**Brief:** In the entries below, find the string "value" and return each line holding it.

**Supplied material:**

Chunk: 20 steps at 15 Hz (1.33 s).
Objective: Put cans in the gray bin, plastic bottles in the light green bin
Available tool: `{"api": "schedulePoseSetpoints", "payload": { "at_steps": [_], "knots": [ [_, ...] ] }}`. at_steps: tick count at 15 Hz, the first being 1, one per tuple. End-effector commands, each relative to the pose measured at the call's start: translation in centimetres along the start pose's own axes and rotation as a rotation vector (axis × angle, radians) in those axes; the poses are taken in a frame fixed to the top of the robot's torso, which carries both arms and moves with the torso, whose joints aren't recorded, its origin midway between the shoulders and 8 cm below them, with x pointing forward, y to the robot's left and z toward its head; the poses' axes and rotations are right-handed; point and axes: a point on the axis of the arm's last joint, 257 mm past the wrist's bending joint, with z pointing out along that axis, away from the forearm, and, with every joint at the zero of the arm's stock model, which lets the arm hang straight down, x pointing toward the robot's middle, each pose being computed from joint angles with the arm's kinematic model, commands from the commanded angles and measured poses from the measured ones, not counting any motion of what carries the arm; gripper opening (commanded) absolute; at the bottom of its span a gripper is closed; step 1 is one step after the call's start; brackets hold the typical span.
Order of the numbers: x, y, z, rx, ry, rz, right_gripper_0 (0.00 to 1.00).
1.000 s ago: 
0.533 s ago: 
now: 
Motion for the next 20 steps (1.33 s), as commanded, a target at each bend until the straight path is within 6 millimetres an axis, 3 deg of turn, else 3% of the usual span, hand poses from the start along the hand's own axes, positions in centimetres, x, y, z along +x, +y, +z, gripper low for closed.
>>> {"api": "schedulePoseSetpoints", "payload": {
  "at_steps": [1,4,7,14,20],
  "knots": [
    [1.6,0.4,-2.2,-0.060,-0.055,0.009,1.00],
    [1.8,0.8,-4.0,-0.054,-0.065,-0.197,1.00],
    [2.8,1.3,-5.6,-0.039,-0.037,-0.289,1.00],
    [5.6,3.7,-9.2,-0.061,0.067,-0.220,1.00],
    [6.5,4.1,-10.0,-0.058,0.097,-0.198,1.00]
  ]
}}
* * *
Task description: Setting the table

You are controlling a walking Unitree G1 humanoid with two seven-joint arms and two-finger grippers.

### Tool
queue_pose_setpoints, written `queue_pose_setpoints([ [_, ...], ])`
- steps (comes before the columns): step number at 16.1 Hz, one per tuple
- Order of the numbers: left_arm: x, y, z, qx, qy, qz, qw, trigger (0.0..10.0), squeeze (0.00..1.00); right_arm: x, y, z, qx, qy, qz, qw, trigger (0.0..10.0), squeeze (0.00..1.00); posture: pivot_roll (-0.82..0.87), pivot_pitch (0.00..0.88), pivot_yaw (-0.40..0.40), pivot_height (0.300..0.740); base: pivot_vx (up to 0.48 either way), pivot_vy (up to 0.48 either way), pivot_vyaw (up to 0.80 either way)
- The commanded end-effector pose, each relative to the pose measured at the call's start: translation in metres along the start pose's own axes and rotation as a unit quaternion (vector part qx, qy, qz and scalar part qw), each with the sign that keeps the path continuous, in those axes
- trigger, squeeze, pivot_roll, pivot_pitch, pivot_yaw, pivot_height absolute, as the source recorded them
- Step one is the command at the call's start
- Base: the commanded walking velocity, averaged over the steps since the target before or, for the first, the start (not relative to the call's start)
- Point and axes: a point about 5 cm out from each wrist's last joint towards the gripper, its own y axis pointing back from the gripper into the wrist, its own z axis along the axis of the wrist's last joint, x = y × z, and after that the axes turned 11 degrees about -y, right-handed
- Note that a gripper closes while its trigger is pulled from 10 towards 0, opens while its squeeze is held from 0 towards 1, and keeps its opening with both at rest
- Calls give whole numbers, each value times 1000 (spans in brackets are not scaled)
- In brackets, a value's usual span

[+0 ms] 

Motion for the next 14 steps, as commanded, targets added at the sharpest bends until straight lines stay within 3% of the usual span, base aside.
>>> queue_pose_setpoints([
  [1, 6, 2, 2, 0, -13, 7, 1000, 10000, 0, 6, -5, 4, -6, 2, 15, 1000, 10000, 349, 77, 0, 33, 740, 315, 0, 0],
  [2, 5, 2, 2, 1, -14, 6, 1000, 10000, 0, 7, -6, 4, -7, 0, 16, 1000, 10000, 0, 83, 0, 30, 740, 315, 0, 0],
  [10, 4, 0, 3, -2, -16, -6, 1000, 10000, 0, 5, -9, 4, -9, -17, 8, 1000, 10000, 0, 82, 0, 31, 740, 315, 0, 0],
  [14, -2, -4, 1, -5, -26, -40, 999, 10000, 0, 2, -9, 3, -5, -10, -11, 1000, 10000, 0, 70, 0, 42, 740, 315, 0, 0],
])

**Response area:**
- Calls give whole numbers, each value times 1000 (spans in brackets are not scaled)
- In brackets, a value's usual span

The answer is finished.